## SUPPLIED INFORMATION
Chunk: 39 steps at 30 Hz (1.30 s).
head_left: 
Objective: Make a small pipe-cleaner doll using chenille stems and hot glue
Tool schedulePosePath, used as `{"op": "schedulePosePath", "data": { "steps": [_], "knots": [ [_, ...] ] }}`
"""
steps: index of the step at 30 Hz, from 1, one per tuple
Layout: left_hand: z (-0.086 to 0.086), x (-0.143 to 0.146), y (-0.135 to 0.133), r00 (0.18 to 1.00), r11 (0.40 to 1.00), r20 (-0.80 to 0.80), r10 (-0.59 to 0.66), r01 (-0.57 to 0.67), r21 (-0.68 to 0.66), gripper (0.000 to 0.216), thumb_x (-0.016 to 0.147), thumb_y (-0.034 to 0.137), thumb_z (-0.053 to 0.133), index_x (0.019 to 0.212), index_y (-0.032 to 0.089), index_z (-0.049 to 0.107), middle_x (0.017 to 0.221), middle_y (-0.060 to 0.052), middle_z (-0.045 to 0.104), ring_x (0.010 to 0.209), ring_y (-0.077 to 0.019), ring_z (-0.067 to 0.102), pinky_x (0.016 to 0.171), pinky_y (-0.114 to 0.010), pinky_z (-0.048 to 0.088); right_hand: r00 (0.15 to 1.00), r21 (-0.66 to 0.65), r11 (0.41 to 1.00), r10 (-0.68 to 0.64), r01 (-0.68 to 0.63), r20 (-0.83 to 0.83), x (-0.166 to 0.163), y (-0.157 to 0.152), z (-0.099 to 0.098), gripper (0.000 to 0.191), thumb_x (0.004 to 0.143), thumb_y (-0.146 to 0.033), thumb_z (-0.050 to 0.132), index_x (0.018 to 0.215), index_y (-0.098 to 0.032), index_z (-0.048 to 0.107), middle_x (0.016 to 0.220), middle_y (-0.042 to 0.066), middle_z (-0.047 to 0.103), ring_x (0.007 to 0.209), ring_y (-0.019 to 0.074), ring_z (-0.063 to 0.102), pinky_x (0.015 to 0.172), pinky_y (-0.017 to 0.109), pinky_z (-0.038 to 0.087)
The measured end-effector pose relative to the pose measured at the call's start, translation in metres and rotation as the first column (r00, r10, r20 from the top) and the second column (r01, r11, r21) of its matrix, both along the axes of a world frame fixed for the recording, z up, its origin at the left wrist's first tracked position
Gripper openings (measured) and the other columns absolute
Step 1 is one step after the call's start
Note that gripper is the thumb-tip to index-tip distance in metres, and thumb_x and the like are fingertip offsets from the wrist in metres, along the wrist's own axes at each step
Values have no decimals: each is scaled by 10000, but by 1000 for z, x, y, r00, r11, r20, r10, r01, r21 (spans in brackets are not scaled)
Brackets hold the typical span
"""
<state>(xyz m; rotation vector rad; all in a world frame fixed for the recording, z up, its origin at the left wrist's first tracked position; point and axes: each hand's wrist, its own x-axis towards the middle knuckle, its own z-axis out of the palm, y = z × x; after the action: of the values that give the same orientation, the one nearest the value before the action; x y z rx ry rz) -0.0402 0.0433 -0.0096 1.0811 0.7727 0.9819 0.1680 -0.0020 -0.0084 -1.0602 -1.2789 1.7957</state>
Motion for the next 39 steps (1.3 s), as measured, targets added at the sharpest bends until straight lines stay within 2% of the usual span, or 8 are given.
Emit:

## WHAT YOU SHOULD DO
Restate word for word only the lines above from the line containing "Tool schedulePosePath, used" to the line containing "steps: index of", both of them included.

## YOUR RESPONSE
Tool schedulePosePath, used as `{"op": "schedulePosePath", "data": { "steps": [_], "knots": [ [_, ...] ] }}`
"""
steps: index of the step at 30 Hz, from 1, one per tuple

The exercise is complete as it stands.